▶ Task prompt
Lines that include "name" make up the answer; copy all of them from the data below.

== Supplied records

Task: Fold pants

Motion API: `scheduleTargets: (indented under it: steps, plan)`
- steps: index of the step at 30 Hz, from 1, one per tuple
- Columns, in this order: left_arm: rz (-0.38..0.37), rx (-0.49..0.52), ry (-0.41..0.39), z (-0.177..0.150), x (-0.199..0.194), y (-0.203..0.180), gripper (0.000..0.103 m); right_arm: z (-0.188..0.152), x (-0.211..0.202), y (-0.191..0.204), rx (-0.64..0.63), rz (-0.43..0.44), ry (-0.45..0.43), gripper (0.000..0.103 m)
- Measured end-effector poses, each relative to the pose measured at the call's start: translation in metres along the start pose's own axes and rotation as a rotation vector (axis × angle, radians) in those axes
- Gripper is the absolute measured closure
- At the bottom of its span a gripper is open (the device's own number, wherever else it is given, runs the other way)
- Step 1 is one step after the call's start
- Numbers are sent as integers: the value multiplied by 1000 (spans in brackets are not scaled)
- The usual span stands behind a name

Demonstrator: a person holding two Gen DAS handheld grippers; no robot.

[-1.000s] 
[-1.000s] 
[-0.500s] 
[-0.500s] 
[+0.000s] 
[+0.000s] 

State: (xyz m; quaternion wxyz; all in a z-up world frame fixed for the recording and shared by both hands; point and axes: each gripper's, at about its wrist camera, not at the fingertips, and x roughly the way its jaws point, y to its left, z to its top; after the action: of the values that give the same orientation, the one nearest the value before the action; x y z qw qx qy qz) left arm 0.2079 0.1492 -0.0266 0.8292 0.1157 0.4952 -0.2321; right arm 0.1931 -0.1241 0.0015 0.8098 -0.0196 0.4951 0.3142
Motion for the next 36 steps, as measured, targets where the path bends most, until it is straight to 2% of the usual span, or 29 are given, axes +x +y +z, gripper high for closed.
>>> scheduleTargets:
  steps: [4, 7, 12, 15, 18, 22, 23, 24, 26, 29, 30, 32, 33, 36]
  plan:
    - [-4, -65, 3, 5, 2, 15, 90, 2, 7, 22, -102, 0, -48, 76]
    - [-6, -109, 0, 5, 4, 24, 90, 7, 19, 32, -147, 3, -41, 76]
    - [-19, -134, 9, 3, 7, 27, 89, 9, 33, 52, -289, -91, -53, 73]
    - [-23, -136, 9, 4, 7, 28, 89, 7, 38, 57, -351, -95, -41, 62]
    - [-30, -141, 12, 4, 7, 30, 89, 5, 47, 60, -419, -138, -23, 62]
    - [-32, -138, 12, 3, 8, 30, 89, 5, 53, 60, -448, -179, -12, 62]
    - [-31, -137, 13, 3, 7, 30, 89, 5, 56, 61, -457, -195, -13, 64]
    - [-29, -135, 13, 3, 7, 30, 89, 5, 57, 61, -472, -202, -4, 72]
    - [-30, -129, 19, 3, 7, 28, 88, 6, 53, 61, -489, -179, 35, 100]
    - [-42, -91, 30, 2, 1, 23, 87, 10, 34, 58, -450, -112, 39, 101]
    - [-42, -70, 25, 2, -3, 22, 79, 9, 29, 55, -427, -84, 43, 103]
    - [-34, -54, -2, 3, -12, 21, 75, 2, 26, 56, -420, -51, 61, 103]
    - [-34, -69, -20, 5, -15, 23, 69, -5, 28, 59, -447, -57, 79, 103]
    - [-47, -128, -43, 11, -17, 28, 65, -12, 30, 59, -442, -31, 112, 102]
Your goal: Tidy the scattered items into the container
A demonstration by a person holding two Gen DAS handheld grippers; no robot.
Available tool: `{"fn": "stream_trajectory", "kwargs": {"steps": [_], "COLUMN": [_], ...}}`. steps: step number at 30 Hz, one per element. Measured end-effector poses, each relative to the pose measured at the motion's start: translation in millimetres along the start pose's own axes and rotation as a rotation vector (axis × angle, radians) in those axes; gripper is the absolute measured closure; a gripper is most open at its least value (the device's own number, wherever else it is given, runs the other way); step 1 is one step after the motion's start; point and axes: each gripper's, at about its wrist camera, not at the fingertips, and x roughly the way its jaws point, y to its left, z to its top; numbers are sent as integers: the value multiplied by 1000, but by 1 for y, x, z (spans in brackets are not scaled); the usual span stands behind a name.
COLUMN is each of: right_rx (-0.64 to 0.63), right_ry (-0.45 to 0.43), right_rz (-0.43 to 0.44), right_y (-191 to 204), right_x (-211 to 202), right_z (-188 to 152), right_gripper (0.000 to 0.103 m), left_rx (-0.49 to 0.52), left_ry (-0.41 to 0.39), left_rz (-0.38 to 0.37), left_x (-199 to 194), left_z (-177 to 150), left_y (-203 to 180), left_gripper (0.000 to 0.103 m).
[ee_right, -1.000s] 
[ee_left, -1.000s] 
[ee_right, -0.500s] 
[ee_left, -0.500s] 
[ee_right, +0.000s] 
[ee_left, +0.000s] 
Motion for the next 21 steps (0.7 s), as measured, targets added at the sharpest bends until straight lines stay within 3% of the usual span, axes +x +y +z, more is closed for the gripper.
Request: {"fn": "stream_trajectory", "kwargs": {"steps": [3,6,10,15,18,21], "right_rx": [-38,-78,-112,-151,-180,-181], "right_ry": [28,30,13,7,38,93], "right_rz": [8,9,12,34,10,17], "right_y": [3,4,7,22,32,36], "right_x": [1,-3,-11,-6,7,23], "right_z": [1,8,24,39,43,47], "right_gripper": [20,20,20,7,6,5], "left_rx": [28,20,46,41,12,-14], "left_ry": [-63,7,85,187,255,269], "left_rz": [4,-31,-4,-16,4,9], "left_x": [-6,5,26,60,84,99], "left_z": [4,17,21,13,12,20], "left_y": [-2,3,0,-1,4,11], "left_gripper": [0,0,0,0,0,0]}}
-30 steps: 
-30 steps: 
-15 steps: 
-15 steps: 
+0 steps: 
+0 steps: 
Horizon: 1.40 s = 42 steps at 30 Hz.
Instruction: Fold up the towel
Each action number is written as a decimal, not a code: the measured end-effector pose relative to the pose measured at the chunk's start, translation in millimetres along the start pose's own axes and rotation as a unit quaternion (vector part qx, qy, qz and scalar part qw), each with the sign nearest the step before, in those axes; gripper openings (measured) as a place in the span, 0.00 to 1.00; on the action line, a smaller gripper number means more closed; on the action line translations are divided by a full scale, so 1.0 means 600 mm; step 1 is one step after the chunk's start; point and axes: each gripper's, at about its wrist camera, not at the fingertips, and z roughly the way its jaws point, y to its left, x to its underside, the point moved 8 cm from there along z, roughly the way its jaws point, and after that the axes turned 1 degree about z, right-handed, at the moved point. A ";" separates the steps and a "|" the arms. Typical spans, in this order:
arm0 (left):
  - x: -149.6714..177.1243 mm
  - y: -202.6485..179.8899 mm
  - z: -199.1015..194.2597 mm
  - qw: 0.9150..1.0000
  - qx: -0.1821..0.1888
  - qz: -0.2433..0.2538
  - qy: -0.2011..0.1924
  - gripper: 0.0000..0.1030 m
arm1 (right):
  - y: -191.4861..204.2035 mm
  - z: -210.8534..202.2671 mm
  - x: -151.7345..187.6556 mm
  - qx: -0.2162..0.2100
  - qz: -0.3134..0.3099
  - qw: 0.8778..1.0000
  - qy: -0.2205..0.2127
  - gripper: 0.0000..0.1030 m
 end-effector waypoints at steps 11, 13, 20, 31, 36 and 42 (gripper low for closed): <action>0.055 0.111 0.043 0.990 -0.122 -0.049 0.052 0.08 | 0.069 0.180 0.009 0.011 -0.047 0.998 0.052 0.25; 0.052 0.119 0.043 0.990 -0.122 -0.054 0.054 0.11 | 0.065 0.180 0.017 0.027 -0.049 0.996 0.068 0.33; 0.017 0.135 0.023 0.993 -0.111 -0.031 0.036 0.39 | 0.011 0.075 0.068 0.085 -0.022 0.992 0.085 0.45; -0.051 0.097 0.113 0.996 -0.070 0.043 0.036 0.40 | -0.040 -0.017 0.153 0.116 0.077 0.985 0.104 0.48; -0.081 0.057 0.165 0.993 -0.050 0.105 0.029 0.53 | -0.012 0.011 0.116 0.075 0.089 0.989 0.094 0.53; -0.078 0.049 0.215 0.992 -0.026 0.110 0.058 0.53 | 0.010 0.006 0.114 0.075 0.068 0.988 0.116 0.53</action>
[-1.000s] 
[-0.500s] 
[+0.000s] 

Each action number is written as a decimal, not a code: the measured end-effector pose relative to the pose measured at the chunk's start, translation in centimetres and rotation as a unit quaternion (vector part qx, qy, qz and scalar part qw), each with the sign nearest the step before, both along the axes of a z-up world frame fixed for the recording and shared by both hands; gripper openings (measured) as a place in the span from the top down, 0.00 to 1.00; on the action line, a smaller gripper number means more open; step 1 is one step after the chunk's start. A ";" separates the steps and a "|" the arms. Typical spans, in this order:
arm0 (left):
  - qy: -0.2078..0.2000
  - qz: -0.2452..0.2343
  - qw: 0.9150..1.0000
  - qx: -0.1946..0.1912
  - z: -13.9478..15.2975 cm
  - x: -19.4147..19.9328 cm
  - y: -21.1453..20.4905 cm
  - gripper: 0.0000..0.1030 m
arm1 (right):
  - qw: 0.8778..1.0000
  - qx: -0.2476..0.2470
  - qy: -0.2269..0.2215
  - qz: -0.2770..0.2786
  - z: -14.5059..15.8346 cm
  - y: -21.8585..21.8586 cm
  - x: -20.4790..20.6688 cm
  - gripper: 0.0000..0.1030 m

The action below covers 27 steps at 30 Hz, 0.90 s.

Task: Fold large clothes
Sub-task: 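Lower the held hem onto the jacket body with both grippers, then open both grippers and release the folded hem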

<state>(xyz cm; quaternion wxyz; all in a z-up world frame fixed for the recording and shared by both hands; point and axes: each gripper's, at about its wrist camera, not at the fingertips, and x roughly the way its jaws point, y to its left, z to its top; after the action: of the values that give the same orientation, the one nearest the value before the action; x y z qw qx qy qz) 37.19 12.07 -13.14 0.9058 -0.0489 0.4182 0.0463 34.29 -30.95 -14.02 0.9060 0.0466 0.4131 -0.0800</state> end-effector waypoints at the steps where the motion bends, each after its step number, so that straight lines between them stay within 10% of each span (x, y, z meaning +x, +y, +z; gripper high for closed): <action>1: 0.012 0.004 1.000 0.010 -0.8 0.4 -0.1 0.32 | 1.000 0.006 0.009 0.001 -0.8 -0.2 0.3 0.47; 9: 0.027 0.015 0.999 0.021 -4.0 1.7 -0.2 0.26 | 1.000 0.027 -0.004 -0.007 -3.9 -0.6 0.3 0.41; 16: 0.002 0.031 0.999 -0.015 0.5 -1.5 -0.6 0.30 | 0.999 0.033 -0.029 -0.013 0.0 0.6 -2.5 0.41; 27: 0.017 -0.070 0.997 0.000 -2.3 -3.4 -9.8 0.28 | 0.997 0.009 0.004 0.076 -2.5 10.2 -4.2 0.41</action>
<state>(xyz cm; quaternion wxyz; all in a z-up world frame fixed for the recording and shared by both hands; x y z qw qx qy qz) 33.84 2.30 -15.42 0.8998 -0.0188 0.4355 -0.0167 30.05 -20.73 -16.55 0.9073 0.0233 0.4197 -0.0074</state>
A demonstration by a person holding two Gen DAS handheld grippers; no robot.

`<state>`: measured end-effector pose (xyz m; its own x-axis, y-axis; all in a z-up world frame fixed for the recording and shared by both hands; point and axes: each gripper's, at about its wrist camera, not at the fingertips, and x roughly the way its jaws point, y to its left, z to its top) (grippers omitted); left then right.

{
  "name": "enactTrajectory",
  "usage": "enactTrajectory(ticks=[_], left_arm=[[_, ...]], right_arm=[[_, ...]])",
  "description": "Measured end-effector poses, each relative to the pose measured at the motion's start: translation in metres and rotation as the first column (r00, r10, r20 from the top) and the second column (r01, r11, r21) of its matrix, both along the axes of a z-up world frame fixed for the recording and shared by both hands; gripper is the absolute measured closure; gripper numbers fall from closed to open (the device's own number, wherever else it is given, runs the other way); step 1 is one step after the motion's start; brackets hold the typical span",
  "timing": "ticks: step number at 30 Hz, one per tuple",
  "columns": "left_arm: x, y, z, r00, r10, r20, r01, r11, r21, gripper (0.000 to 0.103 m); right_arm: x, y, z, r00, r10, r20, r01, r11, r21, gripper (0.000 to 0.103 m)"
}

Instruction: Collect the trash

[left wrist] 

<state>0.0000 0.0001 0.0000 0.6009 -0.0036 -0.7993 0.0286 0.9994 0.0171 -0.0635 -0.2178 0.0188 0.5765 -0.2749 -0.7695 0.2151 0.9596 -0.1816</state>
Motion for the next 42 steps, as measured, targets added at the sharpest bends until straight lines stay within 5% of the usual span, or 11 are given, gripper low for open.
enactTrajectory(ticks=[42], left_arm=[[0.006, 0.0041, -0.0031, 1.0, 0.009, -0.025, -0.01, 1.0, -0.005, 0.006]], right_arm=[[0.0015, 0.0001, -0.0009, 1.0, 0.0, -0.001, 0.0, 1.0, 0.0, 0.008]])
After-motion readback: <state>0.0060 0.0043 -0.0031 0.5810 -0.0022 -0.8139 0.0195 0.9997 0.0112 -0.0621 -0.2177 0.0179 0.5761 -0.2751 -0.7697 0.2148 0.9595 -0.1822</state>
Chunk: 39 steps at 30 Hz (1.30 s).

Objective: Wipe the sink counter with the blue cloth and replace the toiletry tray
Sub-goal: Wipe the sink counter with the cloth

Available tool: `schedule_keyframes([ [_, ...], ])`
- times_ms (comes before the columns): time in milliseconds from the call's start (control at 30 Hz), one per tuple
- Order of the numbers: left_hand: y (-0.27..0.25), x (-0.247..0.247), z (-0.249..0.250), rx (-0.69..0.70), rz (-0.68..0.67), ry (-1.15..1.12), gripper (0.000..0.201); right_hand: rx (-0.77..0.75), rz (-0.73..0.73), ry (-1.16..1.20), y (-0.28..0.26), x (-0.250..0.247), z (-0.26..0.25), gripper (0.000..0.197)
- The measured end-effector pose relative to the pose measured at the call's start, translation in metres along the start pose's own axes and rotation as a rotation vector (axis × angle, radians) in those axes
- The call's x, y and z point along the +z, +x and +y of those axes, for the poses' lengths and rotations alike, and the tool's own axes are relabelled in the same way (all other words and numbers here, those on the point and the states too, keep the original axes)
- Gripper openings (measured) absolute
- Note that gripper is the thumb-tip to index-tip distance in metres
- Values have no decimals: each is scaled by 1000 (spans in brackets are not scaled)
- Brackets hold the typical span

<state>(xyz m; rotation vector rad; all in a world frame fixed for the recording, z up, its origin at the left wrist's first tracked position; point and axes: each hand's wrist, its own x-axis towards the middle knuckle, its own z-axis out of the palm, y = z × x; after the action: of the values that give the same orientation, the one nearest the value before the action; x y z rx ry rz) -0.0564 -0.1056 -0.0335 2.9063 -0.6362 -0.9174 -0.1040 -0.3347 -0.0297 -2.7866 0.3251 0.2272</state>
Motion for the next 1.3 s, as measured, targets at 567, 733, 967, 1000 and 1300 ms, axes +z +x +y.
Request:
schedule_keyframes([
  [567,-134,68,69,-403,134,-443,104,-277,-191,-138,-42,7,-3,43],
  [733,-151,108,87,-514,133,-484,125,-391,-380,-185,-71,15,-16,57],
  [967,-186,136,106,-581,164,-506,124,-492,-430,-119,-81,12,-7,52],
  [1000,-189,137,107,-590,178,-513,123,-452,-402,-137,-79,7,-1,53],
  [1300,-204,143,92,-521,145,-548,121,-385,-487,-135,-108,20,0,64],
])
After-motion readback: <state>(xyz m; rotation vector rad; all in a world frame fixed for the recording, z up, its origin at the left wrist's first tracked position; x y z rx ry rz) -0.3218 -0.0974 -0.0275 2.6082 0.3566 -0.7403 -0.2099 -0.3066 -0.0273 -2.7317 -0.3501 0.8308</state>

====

▶ Exercise result
- The usual span stands behind a name
Available tool: `{"fn": "stream_trajectory", "kwargs": {"steps": [_], "COLUMN": [_], ...}}`. steps: step number at 30 Hz, one per element. Measured end-effector poses, each relative to the pose measured at the motion's start: translation in millimetres along the start pose's own axes and rotation as a rotation vector (axis × angle, radians) in those axes; gripper is the absolute measured closure; a gripper is most open at its least value (the device's own number, wherever else it is given, runs the other way); step 1 is one step after the motion's start; point and axes: each gripper's, at about its wrist camera, not at the fingertips, and x roughly the way its jaws point, y to its left, z to its top; numbers are sent as integers: the value multiplied by 1000, but by 1 for y, x, z (spans in brackets are not scaled); the usual span stands behind a name.
  "name": "enactTrajectory",

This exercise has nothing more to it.